**Prompt:** Return all lines in the data where the string "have" can be found.
=-=-=
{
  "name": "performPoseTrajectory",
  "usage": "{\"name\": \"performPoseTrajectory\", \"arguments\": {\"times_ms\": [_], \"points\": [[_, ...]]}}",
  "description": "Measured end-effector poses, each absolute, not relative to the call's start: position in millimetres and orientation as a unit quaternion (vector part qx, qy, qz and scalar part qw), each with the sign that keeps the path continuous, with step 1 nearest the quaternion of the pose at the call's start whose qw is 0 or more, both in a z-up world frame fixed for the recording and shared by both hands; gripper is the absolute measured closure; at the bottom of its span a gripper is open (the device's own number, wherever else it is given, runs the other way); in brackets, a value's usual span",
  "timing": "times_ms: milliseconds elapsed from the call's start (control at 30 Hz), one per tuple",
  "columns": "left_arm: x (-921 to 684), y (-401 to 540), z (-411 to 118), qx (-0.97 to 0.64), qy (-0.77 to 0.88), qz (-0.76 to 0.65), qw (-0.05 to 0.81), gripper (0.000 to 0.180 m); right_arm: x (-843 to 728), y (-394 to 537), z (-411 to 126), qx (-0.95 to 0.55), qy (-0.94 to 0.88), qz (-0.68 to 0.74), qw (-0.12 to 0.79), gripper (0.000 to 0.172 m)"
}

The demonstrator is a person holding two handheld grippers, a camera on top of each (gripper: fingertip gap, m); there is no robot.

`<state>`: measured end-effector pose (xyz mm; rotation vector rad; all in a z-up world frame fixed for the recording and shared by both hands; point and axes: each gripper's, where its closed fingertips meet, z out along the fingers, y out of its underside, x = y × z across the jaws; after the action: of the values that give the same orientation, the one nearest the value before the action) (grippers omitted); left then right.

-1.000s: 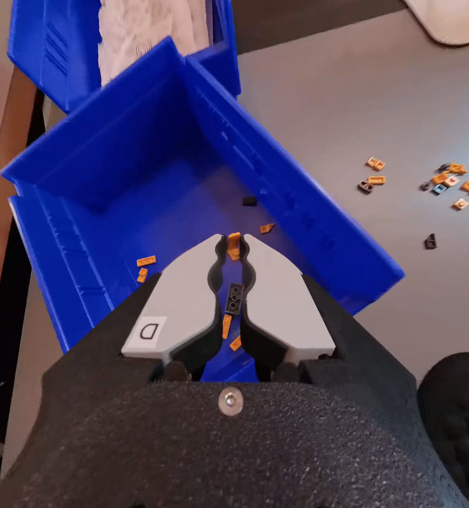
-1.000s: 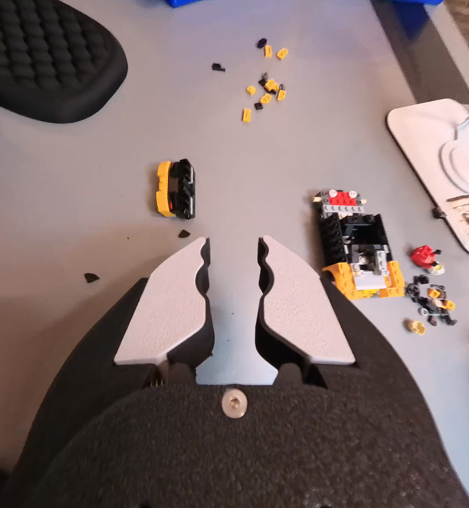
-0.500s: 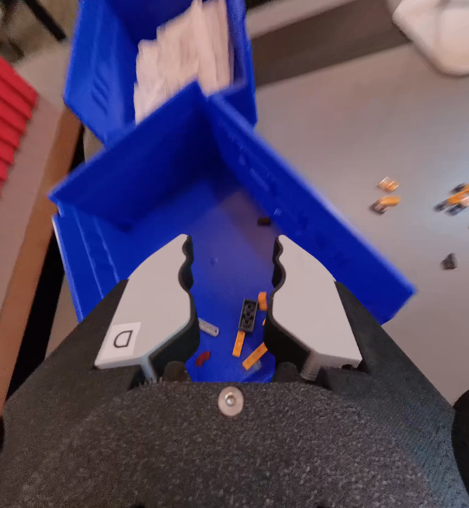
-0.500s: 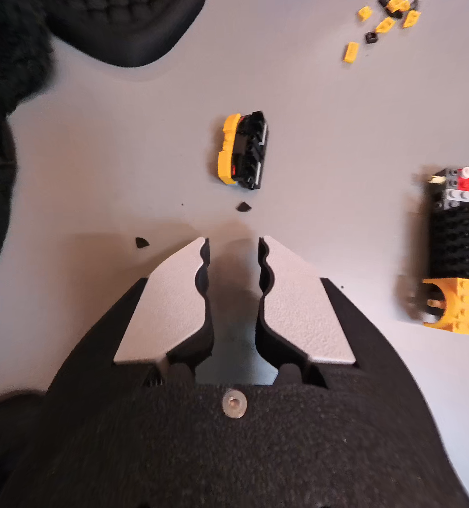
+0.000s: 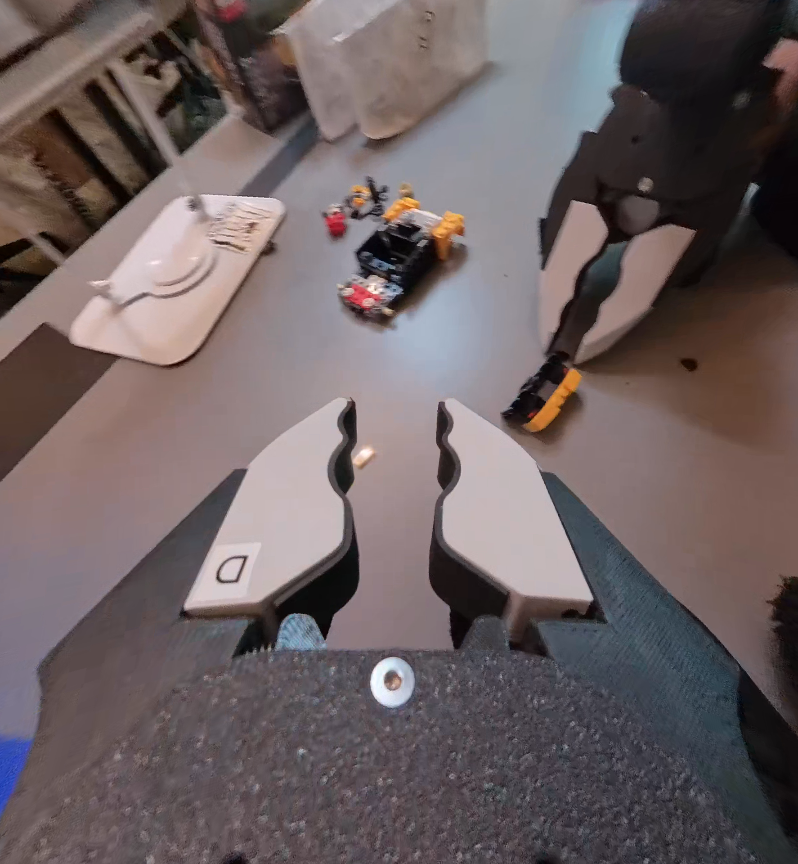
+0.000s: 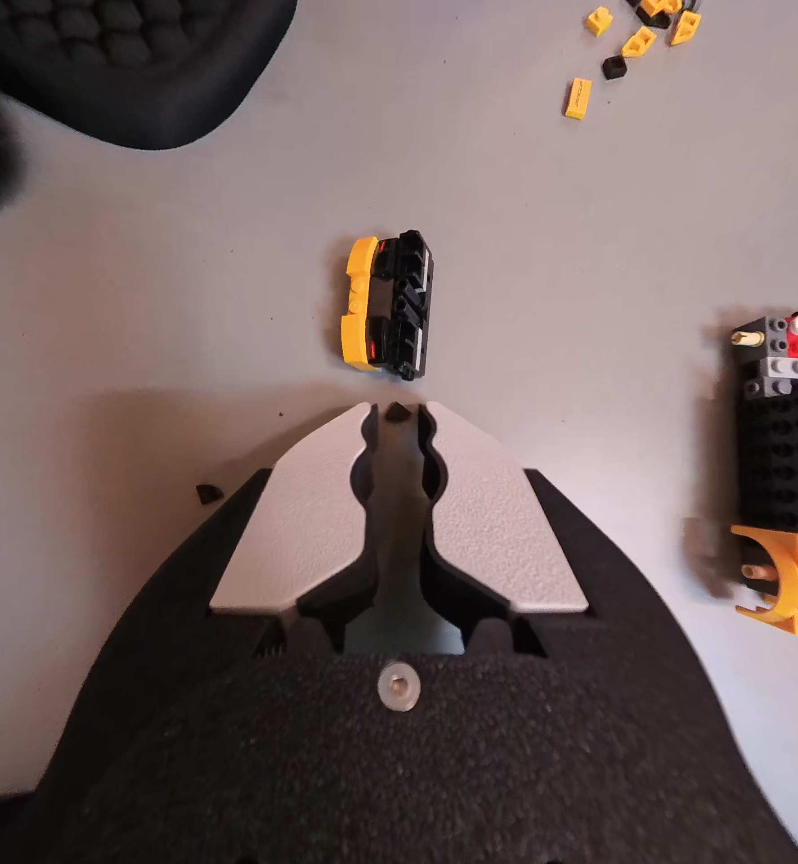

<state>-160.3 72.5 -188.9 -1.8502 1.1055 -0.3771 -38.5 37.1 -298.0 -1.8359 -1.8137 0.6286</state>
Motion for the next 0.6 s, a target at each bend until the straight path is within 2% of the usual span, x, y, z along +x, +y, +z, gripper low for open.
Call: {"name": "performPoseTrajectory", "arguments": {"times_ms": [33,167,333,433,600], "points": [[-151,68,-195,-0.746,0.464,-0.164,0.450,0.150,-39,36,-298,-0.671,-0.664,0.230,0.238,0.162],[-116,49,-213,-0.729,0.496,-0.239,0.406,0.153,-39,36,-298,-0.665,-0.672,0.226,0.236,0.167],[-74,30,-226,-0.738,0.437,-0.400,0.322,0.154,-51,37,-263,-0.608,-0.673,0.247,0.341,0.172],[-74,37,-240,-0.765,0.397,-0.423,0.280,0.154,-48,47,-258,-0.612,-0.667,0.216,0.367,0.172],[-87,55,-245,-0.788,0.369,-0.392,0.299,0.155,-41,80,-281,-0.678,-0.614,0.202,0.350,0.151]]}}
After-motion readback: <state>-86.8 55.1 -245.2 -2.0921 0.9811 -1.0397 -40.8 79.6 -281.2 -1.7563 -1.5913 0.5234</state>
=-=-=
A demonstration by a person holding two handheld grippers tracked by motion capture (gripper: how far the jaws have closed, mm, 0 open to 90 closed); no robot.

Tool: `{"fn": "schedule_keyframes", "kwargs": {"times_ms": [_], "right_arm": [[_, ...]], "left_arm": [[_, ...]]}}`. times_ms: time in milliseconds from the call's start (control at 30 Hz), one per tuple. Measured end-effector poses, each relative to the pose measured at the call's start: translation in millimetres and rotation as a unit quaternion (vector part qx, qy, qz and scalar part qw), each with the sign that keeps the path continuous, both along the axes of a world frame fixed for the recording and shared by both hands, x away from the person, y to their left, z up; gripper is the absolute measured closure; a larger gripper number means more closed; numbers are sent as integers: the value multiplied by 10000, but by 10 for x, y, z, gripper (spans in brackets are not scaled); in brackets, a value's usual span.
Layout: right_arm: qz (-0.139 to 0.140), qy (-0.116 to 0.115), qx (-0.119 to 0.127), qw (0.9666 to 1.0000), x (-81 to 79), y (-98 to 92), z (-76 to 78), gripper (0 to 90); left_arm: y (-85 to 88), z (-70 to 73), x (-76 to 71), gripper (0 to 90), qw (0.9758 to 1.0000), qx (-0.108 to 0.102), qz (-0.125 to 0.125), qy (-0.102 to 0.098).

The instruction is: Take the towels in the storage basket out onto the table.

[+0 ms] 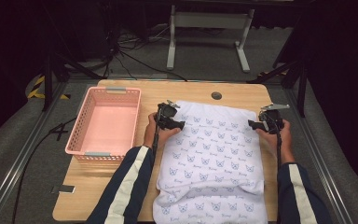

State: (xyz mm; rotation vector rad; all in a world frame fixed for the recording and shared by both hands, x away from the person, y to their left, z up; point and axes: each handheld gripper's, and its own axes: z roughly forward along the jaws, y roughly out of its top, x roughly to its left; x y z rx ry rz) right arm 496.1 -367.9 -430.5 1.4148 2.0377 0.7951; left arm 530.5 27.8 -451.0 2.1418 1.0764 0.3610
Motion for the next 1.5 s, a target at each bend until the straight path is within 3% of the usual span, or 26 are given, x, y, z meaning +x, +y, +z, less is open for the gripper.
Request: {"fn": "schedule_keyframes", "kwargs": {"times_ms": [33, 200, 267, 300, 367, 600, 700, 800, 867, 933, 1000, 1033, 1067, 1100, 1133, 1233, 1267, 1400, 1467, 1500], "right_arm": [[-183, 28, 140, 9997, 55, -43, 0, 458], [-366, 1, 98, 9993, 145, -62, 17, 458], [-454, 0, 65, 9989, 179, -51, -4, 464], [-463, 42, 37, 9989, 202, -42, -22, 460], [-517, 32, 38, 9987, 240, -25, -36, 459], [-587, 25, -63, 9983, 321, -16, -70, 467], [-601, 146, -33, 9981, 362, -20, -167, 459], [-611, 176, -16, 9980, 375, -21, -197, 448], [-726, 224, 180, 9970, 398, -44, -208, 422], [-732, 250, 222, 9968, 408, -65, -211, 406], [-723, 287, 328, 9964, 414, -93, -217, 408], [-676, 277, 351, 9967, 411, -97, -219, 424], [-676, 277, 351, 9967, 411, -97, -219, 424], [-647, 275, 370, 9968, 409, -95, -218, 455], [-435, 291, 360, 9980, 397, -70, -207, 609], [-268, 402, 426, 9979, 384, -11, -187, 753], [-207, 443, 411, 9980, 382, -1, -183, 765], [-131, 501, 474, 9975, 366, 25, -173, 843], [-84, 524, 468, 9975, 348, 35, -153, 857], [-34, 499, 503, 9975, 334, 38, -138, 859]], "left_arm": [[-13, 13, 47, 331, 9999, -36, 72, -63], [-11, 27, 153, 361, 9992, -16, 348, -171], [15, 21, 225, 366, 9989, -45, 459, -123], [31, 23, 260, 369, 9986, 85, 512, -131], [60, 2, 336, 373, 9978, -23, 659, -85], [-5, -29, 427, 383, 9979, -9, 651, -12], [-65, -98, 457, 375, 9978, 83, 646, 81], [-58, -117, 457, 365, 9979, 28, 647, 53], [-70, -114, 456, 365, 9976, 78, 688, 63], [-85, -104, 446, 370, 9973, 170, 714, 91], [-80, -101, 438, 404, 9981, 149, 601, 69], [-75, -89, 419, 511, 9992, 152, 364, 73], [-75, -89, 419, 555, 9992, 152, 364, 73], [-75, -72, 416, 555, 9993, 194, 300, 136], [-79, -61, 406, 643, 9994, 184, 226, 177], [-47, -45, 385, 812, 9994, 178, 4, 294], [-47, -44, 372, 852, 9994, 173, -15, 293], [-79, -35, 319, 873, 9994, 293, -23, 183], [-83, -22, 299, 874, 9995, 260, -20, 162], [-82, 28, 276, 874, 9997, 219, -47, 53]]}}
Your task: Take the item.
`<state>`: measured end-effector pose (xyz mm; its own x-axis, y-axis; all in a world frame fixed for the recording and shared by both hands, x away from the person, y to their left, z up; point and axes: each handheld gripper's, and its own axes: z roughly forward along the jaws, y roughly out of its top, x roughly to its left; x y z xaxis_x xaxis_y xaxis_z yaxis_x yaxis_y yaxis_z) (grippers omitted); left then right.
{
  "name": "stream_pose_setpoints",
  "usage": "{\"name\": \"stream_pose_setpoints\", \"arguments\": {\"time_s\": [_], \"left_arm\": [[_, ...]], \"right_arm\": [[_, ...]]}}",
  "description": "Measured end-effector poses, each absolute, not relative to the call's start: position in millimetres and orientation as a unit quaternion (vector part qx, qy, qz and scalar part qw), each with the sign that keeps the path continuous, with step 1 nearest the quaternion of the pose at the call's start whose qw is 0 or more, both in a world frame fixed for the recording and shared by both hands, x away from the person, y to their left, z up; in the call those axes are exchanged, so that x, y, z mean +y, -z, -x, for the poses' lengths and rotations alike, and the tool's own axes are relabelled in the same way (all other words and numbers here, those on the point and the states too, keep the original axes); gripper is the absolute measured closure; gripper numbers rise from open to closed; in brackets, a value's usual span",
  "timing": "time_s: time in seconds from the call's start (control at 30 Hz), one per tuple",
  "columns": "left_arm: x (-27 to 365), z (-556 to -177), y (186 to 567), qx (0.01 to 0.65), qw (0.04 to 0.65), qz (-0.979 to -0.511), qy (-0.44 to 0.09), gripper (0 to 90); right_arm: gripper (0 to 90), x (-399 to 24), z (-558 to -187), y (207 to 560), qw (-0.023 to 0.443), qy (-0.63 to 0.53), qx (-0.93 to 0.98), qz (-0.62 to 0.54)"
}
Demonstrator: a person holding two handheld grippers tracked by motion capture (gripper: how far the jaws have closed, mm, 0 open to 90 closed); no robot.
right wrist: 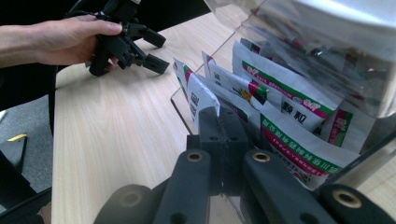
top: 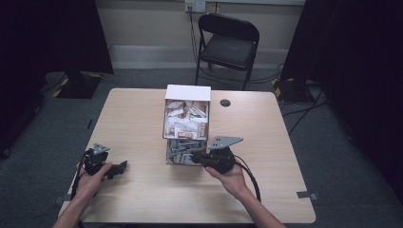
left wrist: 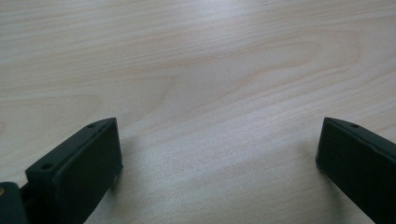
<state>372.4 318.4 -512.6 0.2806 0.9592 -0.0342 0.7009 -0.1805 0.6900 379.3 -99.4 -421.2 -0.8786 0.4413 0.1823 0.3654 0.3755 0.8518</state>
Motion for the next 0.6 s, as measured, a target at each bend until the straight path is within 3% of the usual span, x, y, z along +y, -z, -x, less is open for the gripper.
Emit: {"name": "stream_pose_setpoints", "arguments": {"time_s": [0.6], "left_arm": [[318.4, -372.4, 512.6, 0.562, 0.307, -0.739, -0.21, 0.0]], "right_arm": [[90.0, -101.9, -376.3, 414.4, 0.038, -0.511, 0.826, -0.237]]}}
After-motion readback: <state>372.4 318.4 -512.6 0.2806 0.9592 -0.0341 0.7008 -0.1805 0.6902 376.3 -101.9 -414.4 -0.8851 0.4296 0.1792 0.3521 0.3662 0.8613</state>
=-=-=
**Your response:**
A demonstration by a person holding two handheld grippers tracked by motion capture (gripper: how far the jaws have closed, mm, 0 open to 90 closed); no robot.
Demonstrator: a person holding two handheld grippers tracked by motion capture (gripper: how far the jaws have closed, mm, 0 open to 90 closed); no robot.

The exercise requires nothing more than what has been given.